Task directions — If a line holds the word "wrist", copy it from the entries.

Material for this exercise —
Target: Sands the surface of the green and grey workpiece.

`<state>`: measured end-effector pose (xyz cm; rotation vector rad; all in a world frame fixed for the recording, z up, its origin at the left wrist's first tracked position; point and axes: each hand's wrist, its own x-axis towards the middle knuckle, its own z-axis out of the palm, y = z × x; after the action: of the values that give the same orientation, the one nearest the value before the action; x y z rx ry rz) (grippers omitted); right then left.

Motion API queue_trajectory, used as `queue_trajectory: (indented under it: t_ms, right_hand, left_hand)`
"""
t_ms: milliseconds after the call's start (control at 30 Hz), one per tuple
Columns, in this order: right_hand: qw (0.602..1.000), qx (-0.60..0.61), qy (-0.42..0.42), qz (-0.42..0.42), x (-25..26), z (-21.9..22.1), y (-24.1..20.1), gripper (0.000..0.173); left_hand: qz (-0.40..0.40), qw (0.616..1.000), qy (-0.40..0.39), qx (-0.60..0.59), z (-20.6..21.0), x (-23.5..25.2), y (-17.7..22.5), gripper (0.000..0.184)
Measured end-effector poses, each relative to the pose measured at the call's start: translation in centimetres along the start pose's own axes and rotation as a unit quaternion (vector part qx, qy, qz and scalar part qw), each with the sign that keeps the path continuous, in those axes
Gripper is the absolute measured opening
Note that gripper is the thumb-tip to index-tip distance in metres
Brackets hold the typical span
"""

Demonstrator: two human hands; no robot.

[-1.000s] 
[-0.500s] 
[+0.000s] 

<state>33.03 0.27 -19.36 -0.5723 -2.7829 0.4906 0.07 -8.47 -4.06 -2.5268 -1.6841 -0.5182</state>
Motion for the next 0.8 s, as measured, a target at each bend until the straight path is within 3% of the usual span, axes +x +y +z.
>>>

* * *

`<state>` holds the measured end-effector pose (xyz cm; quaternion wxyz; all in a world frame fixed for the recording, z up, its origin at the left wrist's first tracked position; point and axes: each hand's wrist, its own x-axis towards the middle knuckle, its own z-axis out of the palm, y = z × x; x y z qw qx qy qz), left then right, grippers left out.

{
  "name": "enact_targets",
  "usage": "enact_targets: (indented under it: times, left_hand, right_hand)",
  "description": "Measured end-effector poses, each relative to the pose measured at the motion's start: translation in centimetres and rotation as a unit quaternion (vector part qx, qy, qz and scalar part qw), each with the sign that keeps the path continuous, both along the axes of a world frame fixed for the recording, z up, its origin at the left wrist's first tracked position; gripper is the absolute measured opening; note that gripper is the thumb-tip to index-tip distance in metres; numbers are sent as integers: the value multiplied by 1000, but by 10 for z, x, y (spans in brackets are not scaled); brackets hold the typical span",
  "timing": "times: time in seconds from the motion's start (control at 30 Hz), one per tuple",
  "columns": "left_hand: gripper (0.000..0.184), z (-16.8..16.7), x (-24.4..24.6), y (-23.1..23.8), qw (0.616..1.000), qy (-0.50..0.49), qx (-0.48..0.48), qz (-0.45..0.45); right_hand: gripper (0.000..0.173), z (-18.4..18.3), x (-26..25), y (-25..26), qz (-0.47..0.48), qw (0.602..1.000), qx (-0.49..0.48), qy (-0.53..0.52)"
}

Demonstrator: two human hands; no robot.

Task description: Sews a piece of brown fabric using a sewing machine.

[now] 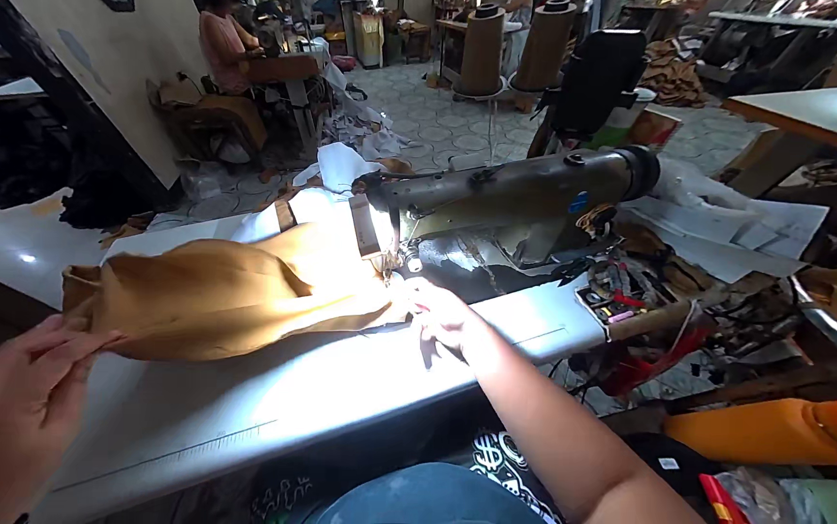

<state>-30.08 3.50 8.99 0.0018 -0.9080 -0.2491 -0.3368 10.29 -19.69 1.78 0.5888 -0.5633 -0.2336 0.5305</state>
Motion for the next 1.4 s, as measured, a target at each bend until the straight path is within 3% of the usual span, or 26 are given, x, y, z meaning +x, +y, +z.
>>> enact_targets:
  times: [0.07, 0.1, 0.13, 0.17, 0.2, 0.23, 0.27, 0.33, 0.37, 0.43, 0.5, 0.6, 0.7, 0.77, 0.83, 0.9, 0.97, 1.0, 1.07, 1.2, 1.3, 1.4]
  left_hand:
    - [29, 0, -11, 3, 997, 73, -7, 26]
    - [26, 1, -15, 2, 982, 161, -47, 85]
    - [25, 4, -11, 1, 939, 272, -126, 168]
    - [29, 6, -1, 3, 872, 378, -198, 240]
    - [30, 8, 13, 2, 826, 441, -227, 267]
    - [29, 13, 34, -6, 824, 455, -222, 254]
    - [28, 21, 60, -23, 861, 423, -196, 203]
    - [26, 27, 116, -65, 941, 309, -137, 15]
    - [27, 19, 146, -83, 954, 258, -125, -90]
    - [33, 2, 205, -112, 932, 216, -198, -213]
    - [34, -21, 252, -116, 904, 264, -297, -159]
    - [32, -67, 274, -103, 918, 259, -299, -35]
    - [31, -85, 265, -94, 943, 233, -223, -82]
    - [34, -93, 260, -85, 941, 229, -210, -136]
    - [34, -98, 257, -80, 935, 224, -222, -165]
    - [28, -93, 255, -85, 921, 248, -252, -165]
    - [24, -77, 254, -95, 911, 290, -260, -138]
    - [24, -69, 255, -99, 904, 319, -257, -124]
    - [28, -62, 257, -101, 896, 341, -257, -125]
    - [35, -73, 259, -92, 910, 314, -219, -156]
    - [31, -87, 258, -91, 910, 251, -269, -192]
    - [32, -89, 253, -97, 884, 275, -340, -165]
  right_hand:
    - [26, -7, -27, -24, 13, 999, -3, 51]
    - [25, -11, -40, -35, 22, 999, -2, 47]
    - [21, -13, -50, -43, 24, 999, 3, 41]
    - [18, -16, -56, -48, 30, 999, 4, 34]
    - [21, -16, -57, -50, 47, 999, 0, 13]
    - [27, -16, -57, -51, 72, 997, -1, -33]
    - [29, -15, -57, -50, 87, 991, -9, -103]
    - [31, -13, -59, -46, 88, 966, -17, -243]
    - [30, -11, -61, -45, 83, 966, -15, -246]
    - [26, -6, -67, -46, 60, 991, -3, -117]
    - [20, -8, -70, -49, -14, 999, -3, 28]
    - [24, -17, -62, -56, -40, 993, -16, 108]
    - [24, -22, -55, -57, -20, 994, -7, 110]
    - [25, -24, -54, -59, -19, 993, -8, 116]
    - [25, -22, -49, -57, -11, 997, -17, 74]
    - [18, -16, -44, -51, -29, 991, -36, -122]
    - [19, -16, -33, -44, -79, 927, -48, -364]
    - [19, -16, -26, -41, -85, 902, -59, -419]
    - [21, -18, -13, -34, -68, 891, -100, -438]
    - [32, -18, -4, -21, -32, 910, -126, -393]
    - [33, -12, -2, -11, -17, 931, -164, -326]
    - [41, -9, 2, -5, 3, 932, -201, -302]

Solution to this task —
`<state>`: measured end-effector pose (xyz cm; rotation vector rad; all in a world frame fixed for the recording, z up, its origin at the left wrist's first tracked position; point and axes: each hand's wrist, its own x-axis towards the middle knuckle, its own z-axis out of the palm, y = z × x; after the action: of the values that give the same orientation, the one nearest the value before the action; x y z rx ry rz) (grippers omitted); right then left.
`<state>` holds the measured end-effector pose (xyz cm; quaternion wxyz; all in a world frame fixed for the recording, z up, its origin at the left wrist's first tracked position; point and axes: each hand's wrist, its own x-axis towards the middle knuckle, its own z-axis out of the palm, y = z × x; x y z qw qx qy qz), left then right, grippers left out.
  "description": "Measured end-effector poses, each relative to the pose measured at the motion's start: translation in centimetres and rotation as a unit quaternion (vector part qx, qy, qz and scalar part qw), each with the sign that keeps the path continuous, both along the axes of a world frame fixed for the recording, z up, its origin at the left wrist's first tracked position; gripper is the absolute measured opening; note that gripper is the thumb-tip to index-tip distance in metres; numbers are sent as integers: the value multiplied by 1000, but by 10 for z, x, y (spans in brackets are not scaled); brackets hold the typical span",

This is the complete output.